**Problem to work on**
Look for the word "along" in the material below. Copy each line that has it.

:: Given material

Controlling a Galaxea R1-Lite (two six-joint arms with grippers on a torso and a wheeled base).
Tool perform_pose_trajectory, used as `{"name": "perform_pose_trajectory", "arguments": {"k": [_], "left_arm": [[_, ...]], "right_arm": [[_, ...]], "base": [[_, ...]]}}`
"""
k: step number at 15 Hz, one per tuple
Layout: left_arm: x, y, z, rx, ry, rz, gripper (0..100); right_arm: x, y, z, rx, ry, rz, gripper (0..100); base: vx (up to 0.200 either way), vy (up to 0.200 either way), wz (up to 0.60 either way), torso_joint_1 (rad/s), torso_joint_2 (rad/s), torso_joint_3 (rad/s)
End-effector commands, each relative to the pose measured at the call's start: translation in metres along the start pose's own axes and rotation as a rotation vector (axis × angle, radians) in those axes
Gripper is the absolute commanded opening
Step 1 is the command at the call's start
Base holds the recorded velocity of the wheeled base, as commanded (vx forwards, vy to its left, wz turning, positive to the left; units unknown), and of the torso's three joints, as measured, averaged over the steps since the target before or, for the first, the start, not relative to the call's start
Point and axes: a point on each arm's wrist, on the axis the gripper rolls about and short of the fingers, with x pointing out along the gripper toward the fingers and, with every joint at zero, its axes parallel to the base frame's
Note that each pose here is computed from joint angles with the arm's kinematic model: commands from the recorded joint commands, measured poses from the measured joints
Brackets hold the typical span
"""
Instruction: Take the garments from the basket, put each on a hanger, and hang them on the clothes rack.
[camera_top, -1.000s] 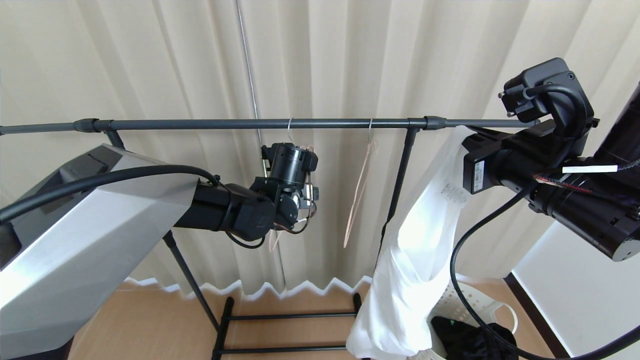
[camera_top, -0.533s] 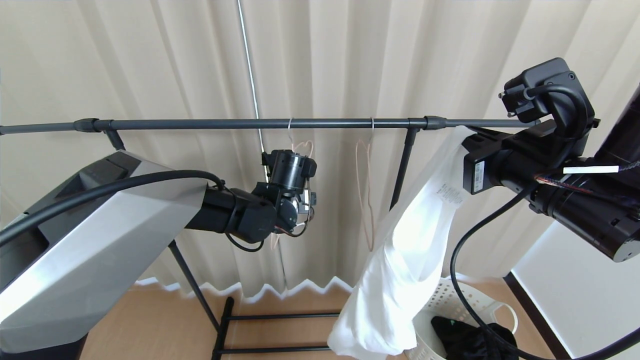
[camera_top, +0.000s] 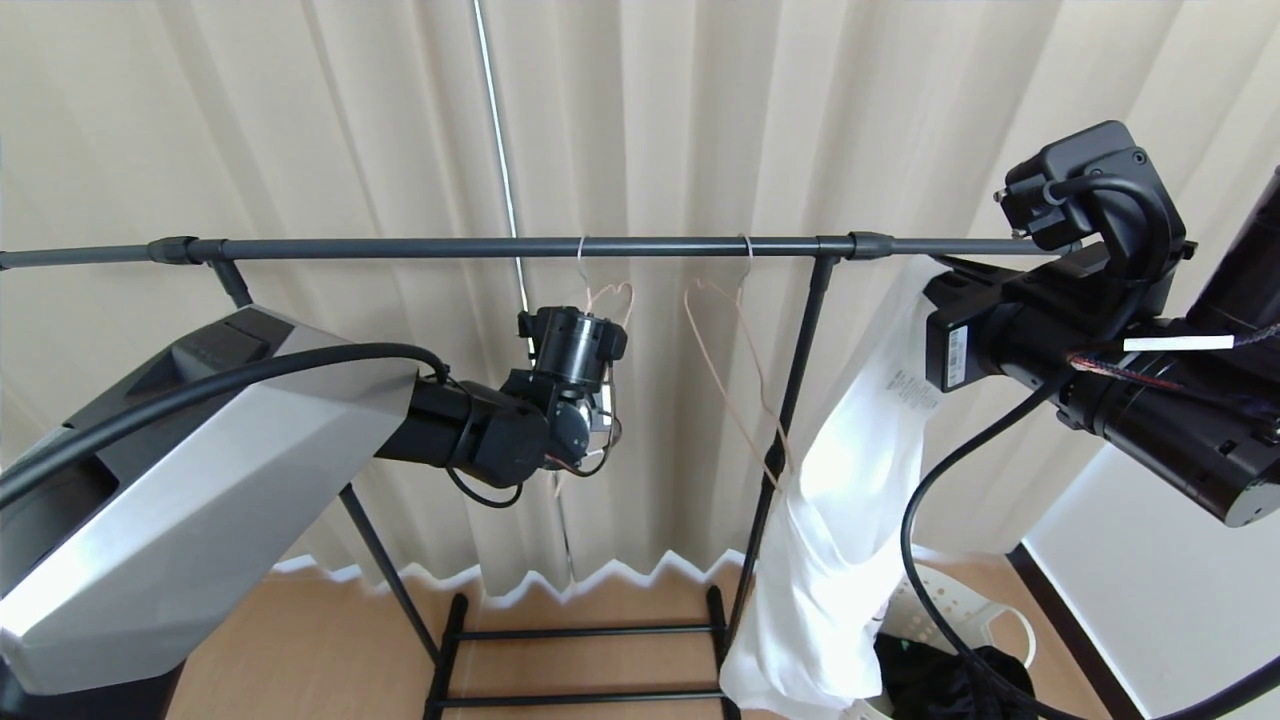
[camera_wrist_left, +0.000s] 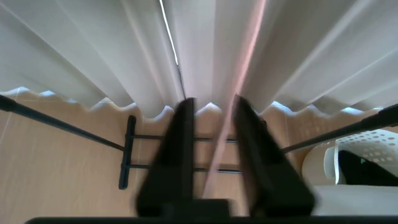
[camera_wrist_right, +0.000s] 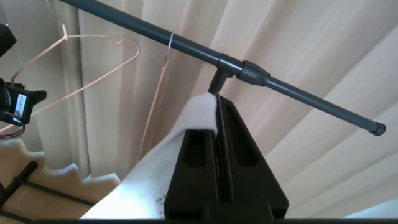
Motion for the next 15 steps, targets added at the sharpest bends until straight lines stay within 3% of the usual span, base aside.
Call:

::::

**Expected answer**
End-effector commands, each relative to the pose measured at the call's start: translation in metres along the start pose's own axes and rotation as a rotation vector (axis × angle, radians) in those axes
Point and axes: a point on each arm's wrist, on the axis the gripper rolls about and short of the fingers, with x pointing out along the gripper toward the fingers and, with every joint at zero, its axes parallel to the base frame's

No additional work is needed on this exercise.